By Dr Neil Tanday and Prof Nigel Irwin - 21st Nov 2025


Reference: November 2025 | Issue 11 | Vol 11 | Page 12


In just a few years, semaglutide (Ozempic/Wegovy) and tirzepatide (Mounjaro) have gone from niche type-2 diabetes (T2D) treatments to mainstream culture, hailed as ‘miracle’ weight-loss injections. Current estimates suggest one-third of adults worldwide are living with obesity, a major risk factor for developing T2D, cancer, and cardiovascular disease, alongside over 200 life-threatening complications.1

These medications, alongside alarming global rates of obesity and associated morbidity, are reshaping societal views on obesity, emphasising the urgency to actively treat this disease. With more than 10 leading pharmaceutical companies developing the next generation of weight loss drugs (Figure 1), we aim to summarise this burgeoning new wave of weight loss pharmacotherapies due to arrive very soon.

GLP-1 RAs

Ozempic and Wegovy are both drugs that activate the glucagon-like peptide-1 (GLP-1) receptor. Simply put, these drugs mimic the natural hormone GLP-1 that helps control blood sugar and appetite and delays absorption of calories. This class of drugs was initially developed in the late 1990s and early 2000s, with exenatide, the first twice-daily GLP-1 approved for T2D in 2005.

Since its approval, its strong efficacy and safety profile have led to the development of stabilised, longer-acting GLP receptor agonists (GLP-1 RAs) that allow for once daily (liraglutide) and once weekly (semaglutide) dosing, respectively.2 These drugs additionally promote weight loss on top of their glucose-lowering efficacy, hence liraglutide and semaglutide are now approved for treatment of obesity.

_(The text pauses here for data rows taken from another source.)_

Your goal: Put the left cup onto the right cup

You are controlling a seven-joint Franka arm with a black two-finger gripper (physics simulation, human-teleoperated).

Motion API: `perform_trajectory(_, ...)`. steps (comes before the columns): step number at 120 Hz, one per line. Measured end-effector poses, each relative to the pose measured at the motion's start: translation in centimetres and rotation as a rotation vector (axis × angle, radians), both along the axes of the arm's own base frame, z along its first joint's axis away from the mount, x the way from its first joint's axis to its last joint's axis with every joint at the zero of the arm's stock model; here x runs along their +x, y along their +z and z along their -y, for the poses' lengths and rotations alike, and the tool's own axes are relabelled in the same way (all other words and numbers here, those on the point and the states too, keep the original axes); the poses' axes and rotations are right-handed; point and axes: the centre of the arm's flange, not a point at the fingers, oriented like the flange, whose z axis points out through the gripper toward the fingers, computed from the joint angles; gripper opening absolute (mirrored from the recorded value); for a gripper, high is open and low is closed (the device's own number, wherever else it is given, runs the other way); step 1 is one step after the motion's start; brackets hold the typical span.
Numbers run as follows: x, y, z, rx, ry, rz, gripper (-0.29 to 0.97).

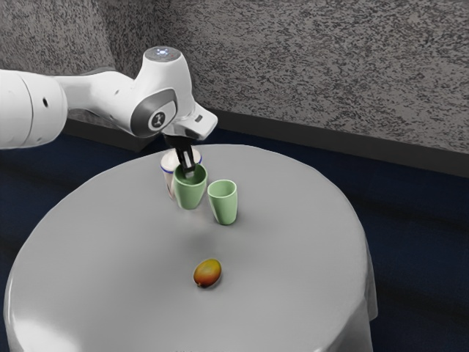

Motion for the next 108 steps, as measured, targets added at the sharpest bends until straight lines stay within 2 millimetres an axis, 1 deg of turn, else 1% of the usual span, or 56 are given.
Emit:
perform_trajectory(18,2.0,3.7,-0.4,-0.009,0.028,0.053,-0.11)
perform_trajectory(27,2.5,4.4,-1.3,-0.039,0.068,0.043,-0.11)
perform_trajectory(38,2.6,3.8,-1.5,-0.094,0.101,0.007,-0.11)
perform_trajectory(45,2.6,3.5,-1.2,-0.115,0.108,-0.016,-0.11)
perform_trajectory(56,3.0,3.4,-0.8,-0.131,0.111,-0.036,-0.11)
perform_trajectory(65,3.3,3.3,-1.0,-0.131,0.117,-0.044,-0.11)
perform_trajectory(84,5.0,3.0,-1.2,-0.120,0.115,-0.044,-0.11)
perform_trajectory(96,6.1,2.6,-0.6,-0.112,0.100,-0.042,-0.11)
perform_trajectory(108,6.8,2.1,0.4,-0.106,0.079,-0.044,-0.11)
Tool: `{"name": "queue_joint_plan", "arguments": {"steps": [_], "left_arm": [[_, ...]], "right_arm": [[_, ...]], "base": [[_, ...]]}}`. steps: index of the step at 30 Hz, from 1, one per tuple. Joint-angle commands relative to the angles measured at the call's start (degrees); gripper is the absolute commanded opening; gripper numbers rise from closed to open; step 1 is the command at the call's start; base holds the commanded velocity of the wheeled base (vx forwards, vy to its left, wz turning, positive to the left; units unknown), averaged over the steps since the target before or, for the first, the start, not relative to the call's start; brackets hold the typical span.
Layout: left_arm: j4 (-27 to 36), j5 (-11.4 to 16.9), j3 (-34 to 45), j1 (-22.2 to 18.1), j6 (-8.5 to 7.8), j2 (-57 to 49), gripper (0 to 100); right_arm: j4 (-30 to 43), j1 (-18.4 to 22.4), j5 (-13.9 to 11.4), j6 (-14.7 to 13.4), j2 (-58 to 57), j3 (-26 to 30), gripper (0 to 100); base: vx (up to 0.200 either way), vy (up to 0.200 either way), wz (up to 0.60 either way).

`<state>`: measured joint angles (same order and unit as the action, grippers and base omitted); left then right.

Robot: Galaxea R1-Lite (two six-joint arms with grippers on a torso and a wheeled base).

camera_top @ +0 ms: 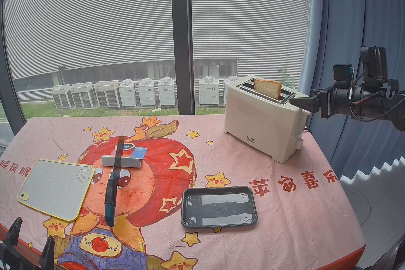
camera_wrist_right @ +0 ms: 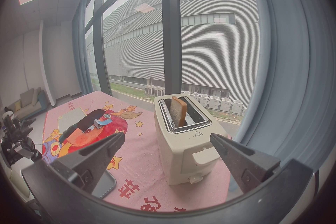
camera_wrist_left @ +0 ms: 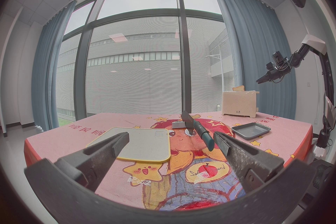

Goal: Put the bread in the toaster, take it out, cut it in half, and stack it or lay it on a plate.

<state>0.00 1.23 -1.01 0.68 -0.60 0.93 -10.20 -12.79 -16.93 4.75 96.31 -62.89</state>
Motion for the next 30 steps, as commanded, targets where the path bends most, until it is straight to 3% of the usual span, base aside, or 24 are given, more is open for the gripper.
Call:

Currently, semaglutide is prescribed at a 2.4mg dose for treating obesity;3 however, recent clinical studies have trialled the use of 7.2mg semaglutide in obesity treatment. Interestingly, tripling the dose did not result in significant improvements in weight loss or HbA1c (glycated haemoglobin), but a larger proportion of participants did achieve weight loss greater than 20-25 per cent.4

Encouragingly, the side effect profile of 7.2mg was comparable to that of 2.4mg semaglutide. Given that the efficacy similarity between the two doses was similar, it may be that we have reached saturation point with GLP-1 RAs, in which increasing the dose further results is a diminishing return and fails to augment clinically meaningful improvements in weight loss or glucose control (Figure 1).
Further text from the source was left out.